If they were real. Elata and the others had said they were, but he had to see himself.
“Get as close as you can and I’ll jump. Hover over the boat landing.”
When he was younger, Morgan had been a good enough athlete to play first-string soccer through college. He still worked out every day and, largely because of his stomach problems, was not horribly overweight. But the wash from the helicopter blades and the craft’s jittery approach nearly unnerved him as it hovered near the wall. The Sikorsky’s stowed landing gear made it impossible for him to climb down, and while the pilot was able to get closer than he’d thought to the wall, there was still a considerable distance between Morgan’s legs and the stones as he lowered himself out the doorway.

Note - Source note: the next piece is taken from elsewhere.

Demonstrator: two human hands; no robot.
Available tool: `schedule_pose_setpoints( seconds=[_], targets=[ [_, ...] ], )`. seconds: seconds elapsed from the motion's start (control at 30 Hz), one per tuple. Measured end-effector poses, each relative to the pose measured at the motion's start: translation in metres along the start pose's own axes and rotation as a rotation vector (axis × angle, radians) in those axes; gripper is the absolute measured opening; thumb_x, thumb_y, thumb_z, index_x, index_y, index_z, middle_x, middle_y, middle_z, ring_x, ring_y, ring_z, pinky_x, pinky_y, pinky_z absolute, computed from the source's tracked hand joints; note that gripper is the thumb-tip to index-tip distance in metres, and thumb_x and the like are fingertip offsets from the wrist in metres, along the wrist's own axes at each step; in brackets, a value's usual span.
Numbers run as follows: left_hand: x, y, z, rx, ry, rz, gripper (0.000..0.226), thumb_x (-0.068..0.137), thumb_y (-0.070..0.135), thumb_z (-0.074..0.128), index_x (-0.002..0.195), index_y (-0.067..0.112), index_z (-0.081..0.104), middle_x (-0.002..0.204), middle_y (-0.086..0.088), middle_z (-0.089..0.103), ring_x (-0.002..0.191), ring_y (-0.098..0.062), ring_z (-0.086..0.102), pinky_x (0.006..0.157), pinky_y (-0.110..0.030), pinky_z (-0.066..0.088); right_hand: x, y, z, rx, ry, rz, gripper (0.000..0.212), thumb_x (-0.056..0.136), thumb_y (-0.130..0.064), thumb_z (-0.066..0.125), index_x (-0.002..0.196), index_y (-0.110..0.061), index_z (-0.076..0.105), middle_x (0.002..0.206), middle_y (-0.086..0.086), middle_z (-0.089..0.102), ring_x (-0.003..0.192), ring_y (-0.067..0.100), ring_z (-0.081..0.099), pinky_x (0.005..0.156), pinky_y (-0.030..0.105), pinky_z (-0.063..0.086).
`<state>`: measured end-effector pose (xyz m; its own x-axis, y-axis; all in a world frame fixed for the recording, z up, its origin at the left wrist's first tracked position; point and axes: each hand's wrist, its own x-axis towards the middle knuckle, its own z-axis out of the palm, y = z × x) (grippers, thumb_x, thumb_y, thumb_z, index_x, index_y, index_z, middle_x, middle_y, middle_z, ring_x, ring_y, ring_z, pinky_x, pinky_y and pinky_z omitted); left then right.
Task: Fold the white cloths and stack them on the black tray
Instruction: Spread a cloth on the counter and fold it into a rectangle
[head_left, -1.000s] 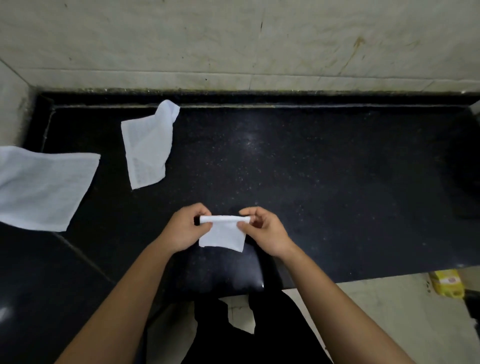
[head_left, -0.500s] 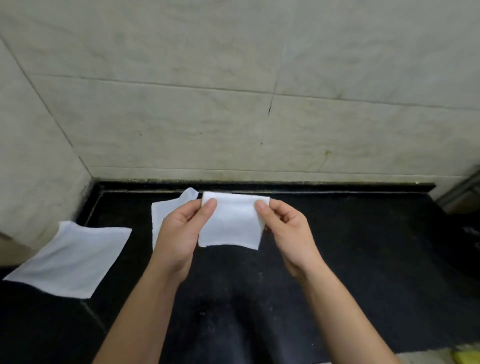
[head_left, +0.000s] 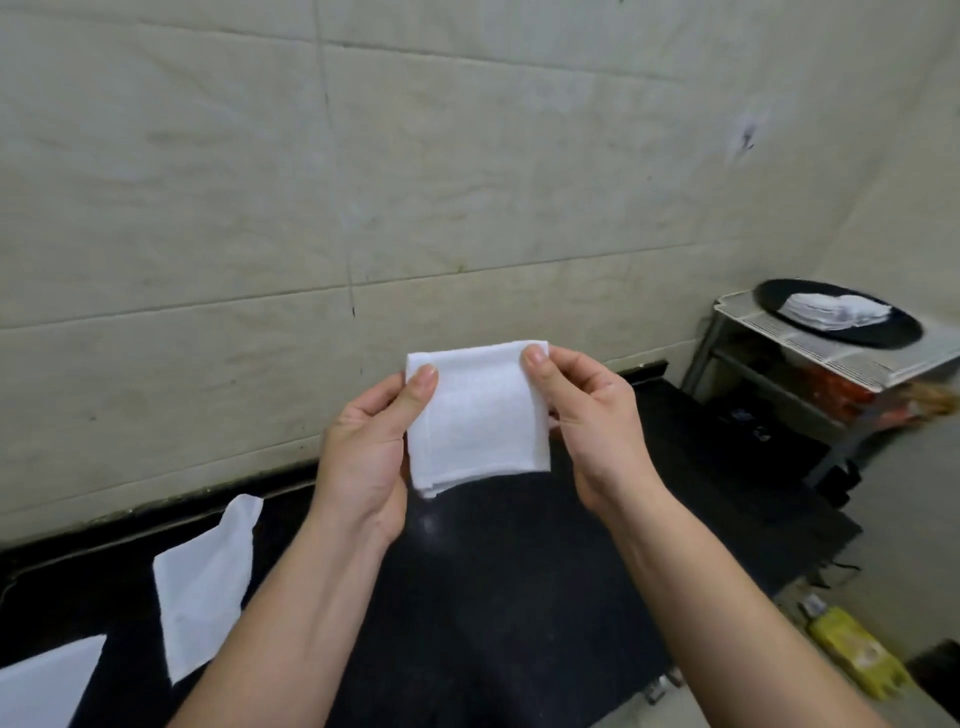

But he remembered the face of the child. Holding his breath, he let go.
Morgan landed on the smooth stone ramp, a good two feet from the edge of the water. He tottered forward, but easily regained his balance. There was more room here than it seemed from the air, he decided. Ignoring the pain in his ankle, he walked up the ramp into the empty castle.
The paintings were in the small courtyard, ahead on the left. His heart began pounding heavily, his feet slipped, his head buzzed.
Smaller than he imagined, though he had pored over every detail beforehand, the paintings stood on cheap wooden easels in staggered rows at the middle of the twenty-by-ten-foot atrium. His glimpse of the first left him disappointed; the perpendicular outline of the lantern outline in the teeth of the horse played poorly against the boldness of the flaming background.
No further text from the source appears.